[REQUIRED WORK]:
Output the full listing below exactly; the images stay out.

[DATASET EXCERPT]:
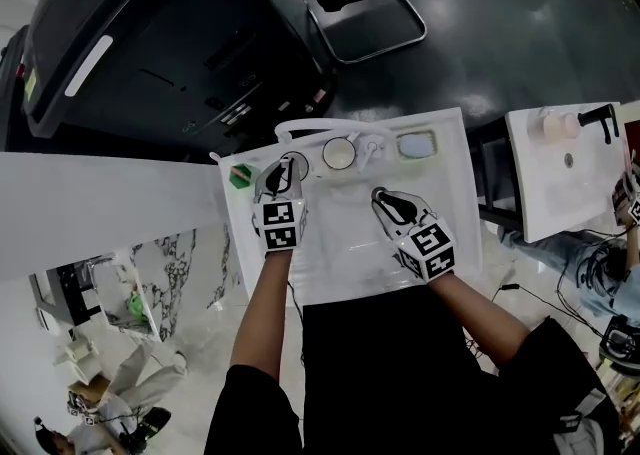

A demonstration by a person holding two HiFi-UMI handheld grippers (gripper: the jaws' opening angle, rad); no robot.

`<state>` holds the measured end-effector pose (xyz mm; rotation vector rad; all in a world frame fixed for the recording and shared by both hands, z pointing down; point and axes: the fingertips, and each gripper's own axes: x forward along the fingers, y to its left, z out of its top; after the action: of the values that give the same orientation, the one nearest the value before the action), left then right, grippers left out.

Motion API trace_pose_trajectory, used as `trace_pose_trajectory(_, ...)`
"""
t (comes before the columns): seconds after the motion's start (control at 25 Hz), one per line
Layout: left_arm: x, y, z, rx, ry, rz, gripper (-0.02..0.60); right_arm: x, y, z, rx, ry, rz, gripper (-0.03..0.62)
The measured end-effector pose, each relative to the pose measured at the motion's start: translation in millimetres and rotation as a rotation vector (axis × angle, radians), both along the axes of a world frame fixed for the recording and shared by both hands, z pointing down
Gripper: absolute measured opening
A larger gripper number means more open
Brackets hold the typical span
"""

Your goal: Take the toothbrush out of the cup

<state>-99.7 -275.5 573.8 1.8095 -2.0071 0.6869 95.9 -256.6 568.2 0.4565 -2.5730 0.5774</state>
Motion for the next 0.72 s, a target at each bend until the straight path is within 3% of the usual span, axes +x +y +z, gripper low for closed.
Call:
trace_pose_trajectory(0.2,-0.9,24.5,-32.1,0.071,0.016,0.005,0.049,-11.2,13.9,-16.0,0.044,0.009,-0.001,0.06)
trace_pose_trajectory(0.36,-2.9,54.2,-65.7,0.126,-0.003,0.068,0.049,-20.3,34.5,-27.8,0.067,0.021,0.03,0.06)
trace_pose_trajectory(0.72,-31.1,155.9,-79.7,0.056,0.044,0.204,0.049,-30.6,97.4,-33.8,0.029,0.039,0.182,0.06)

[ANSWER TO THIS EXERCISE]:
A demonstration by a person holding two HiFi-UMI handheld grippers (gripper: the jaws' opening angle, rad); no robot.

`<state>` holds the measured end-effector pose (xyz mm; rotation vector rad; all in a world frame fixed for the recording and shared by both hands, z pointing down; point and axes: the fingertips, and each gripper's own axes: x forward along the fingers, y to its left, z out of its top; after the action: of the values that give the same orientation, the one nearest the value before the action), left then right, grippers left out.

Motion API trace_pose_trajectory, used as `trace_pose_trajectory(_, ...)`
"""
t (comes before the columns): seconds after the motion's start (control at 25 Hz), one per line
Layout: left_arm: x, y, z, rx, ry, rz, gripper (-0.02..0.60); right_arm: x, y, z, rx, ry, rz, gripper (-0.03..0.62)
The measured end-effector pose, each relative to the pose measured at the motion's start: translation in millimetres and rotation as a rotation vector (axis × angle, radians), both along the axes of a world frame fixed for the recording and shared by both hands, z pointing down
Gripper: absolute measured opening
A larger gripper number means more open
Brackets hold the typical span
"""

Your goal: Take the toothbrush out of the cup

<state>-99.7 -275.5 573.8 1.8095 -2.0071 0.6869 95.9 -256.6 568.2 0.4565 -2.5730 0.5774</state>
Motion for the next 0.72 s, a target at each bend until the straight path is within 3% of the usual span, axes +x +y +z, gripper low for closed.
Call:
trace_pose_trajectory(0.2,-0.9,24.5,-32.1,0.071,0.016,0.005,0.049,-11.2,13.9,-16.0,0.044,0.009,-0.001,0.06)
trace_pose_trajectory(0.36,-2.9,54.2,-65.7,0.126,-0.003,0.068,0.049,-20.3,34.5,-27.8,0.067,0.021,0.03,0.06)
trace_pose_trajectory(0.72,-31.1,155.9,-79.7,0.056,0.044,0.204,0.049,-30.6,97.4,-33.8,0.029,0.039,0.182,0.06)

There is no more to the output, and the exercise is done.